Another limitation is that our approach does not account for the diversity of news articles that users may be interested in. Future research could explore the use of diversity-aware recommendation approaches that explicitly consider the diversity of recommended items.

Furthermore, future research could explore the use of additional contextual information to further improve the personalization of news recommendations. For example, incorporating users' social media activity or search history could provide additional insights into their interests and preferences. Similarly, incorporating more detailed user profiles, such as demographic information or reading habits, could enable more fine-grained personalization of news recommendations. Hybrid recommendation systems that combine different approaches, such as content-based and collaborative filtering methods, could also potentially improve the performance of personalized news recommendation systems by leveraging the strengths of different approaches.

The study findings contribute to the growing body of research on personalized recommendation systems, which has been increasingly studied in various domains. By studying the effectiveness of personalized news recommendation systems, our study provides insights that may be applicable to other domains, including academic recommendation systems. In particular, academic recommendation systems, which aim to provide personalized recommendations of scholarly articles, have received much attention in recent years. Similar to news recommendation systems, academic recommendation systems face the challenge of recommending relevant and high-quality articles to users based on their interests and preferences [21, 22]. While there are some differences in the types of data and features used in academic recommendation systems compared to news recommendation systems, many of the same techniques and approaches, such as content-based and collaborative filtering methods, have been explored in both domains [23]. By studying the effectiveness of personalized news recommendation systems, our study provides insights that may be applicable to other domains, including academic recommendation systems.

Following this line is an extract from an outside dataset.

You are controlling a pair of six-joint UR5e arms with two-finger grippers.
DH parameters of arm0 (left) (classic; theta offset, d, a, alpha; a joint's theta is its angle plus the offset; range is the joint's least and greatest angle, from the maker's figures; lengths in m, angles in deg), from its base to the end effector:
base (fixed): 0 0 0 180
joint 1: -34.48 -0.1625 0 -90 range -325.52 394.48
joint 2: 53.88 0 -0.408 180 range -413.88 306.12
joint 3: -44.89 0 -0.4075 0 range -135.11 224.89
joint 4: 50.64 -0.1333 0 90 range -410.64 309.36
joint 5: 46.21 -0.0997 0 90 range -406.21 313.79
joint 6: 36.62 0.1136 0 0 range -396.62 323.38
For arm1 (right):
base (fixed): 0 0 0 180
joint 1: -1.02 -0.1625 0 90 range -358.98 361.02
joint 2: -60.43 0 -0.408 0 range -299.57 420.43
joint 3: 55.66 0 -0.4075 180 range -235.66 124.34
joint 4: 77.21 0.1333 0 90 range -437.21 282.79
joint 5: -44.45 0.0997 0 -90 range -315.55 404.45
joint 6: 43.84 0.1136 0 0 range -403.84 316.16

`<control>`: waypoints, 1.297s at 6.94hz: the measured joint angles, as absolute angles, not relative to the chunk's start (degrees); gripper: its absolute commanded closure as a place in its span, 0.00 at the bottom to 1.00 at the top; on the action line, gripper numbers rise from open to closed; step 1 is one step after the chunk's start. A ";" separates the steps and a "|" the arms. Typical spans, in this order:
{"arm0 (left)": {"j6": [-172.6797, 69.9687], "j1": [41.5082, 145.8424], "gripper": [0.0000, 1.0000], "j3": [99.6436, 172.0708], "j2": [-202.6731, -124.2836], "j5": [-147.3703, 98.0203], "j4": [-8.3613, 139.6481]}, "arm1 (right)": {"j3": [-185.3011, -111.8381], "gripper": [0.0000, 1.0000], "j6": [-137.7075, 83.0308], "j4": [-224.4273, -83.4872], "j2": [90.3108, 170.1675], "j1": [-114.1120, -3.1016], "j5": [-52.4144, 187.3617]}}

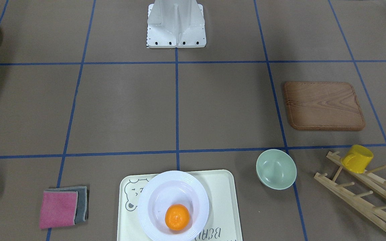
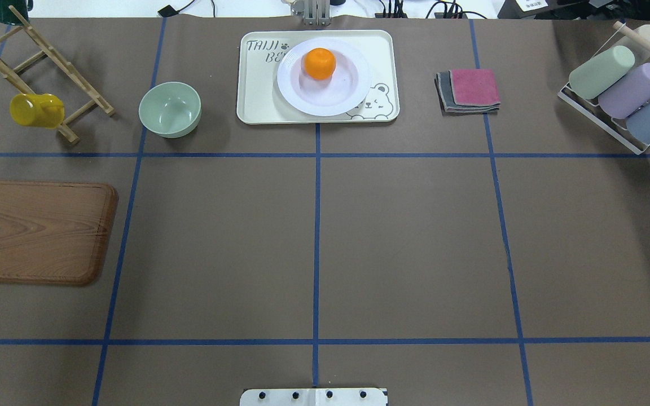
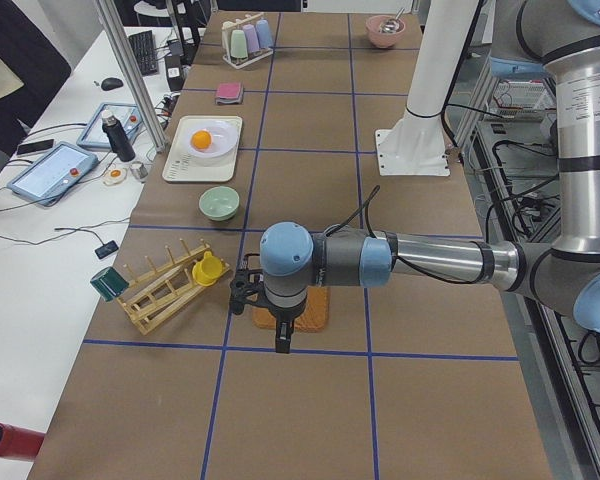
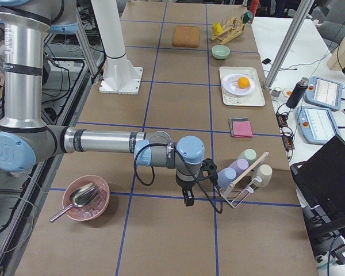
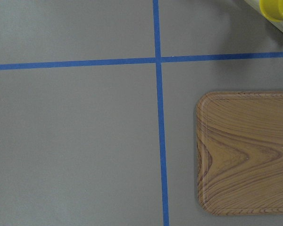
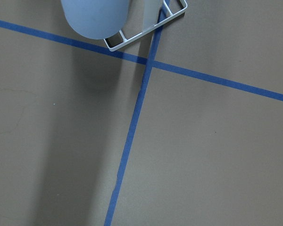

Finally, it is worth noting that GPT-based models, such as GPT-3, are gaining popularity in the field of natural language processing and could be applied to news recommendation systems to improve the quality and personalization of recommendations. GPT-based models could potentially be used to summarize news articles or extract key topics and concepts, which could then be used to inform content-based or collaborative filtering recommendation approaches. In addition, GPT-based models could potentially be used to generate personalized news summaries or even generate news articles tailored to users' interests and preferences. While GPT-based models are not without their limitations, they represent a promising direction for future research in the field of personalized news recommendation systems.

6 Conclusion

This paper has presented a context-aware personalized news recommendation system that incorporates contextual information to enhance the personalization of news recommendations. Our approach involved processing a large dataset of 22,657 news articles from 19 popular online news sources and developing four different recommender systems based on content-based methods (TF-IDF, Bag-of-Words, and Word2Vec) and collaborative filtering based on click behavior. The evaluation results demonstrated that incorporating contextual information and collaborative filtering can significantly improve the personalization of news recommendations, with the collaborative filtering model based on click behavior achieving the best performance.

The study contributes to the body of knowledge on news recommender systems by emphasizing the importance of contextual information and collaboration in personalizing news recommendations.